Gold under pressure as investors sell after Monday’s rally

Our Bureau Chennai | Updated on March 12, 2018 Published on August 13, 2013

The rise in gold holdings in exchange-traded funds did not happen on Monday as they were unchanged at 911.13 tonnes on SPDR Trust.

Gold prices in the domestic spot and futures markets are likely to be range-bound with a bias towards the downside in line with the global market.

As it has been happening this year, the yellow metal once again is facing selling pressure. Investors are opting to sell at every rise and Monday’s over one per cent rise in the precious metal has given them an opportunity to cash in their investments.

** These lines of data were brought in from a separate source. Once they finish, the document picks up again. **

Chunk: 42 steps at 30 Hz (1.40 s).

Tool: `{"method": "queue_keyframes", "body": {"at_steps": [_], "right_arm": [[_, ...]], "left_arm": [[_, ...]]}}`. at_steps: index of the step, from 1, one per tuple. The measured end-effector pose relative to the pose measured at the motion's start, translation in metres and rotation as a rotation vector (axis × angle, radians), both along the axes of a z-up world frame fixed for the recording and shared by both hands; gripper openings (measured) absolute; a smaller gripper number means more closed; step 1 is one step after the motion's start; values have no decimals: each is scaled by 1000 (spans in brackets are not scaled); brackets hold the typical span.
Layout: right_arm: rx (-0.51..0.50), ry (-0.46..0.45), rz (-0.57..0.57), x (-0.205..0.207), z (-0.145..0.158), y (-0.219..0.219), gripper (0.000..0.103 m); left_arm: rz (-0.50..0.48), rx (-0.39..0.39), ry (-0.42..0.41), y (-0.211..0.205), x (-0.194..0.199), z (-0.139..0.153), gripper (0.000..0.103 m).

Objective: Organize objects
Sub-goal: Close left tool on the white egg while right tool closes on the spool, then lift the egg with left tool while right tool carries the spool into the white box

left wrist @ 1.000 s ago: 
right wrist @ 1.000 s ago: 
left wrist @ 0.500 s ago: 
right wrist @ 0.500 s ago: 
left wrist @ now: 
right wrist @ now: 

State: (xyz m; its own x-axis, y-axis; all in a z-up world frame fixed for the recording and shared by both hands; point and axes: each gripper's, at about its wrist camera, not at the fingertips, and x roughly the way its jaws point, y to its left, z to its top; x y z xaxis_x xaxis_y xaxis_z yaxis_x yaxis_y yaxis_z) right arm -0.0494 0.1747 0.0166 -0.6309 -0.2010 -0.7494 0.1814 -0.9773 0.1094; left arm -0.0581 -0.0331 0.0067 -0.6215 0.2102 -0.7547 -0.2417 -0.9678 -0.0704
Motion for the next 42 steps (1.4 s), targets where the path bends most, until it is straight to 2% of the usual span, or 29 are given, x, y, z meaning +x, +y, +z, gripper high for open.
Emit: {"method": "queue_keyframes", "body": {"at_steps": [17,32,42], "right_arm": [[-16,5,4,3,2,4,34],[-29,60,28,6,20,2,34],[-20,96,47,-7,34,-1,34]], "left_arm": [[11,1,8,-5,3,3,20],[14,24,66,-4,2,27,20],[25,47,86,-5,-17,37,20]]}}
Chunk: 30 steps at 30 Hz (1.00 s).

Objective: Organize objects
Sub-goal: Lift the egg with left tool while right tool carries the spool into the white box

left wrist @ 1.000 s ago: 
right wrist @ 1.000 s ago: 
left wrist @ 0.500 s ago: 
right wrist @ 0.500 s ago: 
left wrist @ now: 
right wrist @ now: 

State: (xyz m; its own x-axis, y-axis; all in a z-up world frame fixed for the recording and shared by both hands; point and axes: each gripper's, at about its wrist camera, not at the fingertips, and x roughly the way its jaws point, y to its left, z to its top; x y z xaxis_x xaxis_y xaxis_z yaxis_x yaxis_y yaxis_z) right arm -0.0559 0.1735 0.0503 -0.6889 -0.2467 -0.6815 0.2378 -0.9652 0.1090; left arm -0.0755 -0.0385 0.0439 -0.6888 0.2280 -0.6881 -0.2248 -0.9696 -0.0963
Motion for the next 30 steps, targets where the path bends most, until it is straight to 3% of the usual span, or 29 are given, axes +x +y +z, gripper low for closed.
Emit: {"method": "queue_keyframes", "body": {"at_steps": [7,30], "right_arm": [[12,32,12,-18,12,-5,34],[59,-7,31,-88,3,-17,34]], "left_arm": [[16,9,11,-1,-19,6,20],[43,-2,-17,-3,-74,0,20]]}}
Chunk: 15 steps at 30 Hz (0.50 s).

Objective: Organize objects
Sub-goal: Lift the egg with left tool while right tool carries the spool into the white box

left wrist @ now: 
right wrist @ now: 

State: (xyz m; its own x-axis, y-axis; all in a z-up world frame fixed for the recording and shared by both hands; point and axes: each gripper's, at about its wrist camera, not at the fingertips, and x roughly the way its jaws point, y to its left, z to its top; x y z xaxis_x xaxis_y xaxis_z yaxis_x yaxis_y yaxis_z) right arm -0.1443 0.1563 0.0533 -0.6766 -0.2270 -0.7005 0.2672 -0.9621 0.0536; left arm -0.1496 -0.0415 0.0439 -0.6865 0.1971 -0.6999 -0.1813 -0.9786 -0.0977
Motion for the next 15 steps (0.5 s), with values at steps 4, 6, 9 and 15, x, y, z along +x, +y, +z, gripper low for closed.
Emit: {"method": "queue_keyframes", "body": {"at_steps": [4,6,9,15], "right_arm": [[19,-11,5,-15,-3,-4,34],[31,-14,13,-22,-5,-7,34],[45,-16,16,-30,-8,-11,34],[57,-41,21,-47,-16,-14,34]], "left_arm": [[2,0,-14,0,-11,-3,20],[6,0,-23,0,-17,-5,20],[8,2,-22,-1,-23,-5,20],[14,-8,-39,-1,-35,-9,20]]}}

The market seems bent on hammering gold and that is one of the reasons why even data showing lower than expected growth are unable to drive it higher. The rise in gold holdings in exchange-traded funds did not happen on Monday as they were unchanged at 911.13 tonnes on SPDR Trust, world’s largest for gold.

In India, the plunging rupee could have an impact on gold’s upward movement as any decline in its value against the dollar results in imports of gold, crude oil and vegetable oils turning dearer.

Key events that could have some bearing on gold market on Tuesday are UK inflation for July, Euro Zone industrial production and US July retail sales.

In Singapore, spot gold snapped its four-day rise to rule at $1,334.81 an ounce and gold futures maturing in December at $1,334.50.

In the domestic market on Monday, gold for jewellery (99.5% purity) ended higher at Rs 29,250 for 10 gm and pure gold (99.9% purity) at Rs 29,400.

Gold October contracts on MCX are likely to rule firm above Rs 28,000.

Crude Oil

Crude oil is set to gain on fears that US stockpiles have dropped following improved demand.

Brent crude oil futures maturing in September rose to $109.02 a barrel and West Texas Intermediate crude contracts for the same month to $106.25.

Oils and Oilseeds

The oils and oilseeds complex is set to heat up on the US Department of Agriculture report showing lower than expected soyabean production this year. Excess rains in May and June affected sowing and cut yields. The USDA said that soyabean harvest could be 3.26 million bushels against earlier estimates of 3.42 billion bushels and last year’s 3.02 bushels.

On Chicago Board of Trade, soyabean contracts maturing in November surged to $12.33 a bushel. On Bursa Malaysia Derivatives Exchange, crude palm oil October contracts opened higher at 2,293 ringgit or $705 a tonne.

Grains complex

A similar USDA forecast of damage to corn (industrial maize) from the rain will help the grains complex rule firm. Corn production is now forecast at 13.76 bushels against initial estimates of 13.95 bushes. Wheat is also set to rise in sympathy with corn.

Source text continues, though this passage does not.